BRIEF — An exact, complete copy of the entries below is required, minus any pictures.

INPUT FOR THIS TASK —
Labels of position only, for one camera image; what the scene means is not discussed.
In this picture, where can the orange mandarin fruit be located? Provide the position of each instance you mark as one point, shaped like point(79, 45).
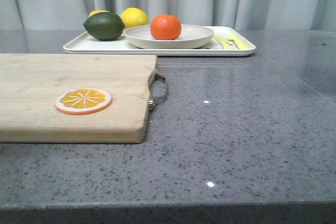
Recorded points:
point(165, 27)

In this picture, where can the white rectangular tray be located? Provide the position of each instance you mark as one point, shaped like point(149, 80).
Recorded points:
point(193, 41)

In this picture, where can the yellow plastic fork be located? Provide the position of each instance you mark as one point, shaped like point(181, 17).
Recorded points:
point(241, 44)

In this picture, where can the orange slice piece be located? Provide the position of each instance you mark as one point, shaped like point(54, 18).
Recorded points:
point(83, 101)

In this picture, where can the yellow lemon right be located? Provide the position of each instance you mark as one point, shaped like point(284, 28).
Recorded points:
point(133, 17)

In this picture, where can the green lime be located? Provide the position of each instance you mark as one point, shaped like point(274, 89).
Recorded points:
point(104, 26)

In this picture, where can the yellow lemon behind lime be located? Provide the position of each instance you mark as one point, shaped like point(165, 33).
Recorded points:
point(97, 12)

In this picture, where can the wooden cutting board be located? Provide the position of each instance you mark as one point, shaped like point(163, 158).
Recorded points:
point(30, 84)

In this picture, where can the metal cutting board handle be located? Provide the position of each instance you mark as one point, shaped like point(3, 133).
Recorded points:
point(160, 91)

COMPLETED TASK —
Labels of position only, for one camera image; what the scene means is not discussed.
In this picture, where can the orange mandarin fruit be located? Provide the position of each instance you mark as one point, shaped like point(79, 45).
Recorded points:
point(165, 27)

In this picture, where can the white rectangular tray be located? Provide the position of each instance you mark as one point, shaped like point(149, 80).
Recorded points:
point(193, 41)

In this picture, where can the yellow plastic fork be located? Provide the position of each instance you mark as one point, shaped like point(181, 17).
Recorded points:
point(241, 44)

In this picture, where can the orange slice piece be located? Provide the position of each instance you mark as one point, shaped like point(54, 18).
Recorded points:
point(83, 101)

In this picture, where can the yellow lemon right be located? Provide the position of each instance you mark as one point, shaped like point(284, 28).
Recorded points:
point(133, 17)

In this picture, where can the green lime be located? Provide the position of each instance you mark as one point, shaped like point(274, 89).
Recorded points:
point(104, 26)

In this picture, where can the yellow lemon behind lime be located? Provide the position of each instance you mark as one point, shaped like point(165, 33).
Recorded points:
point(97, 12)

In this picture, where can the wooden cutting board be located? Provide the position of each instance you mark as one point, shaped like point(163, 158).
Recorded points:
point(30, 84)

In this picture, where can the metal cutting board handle be located? Provide the position of each instance you mark as one point, shaped like point(3, 133).
Recorded points:
point(160, 91)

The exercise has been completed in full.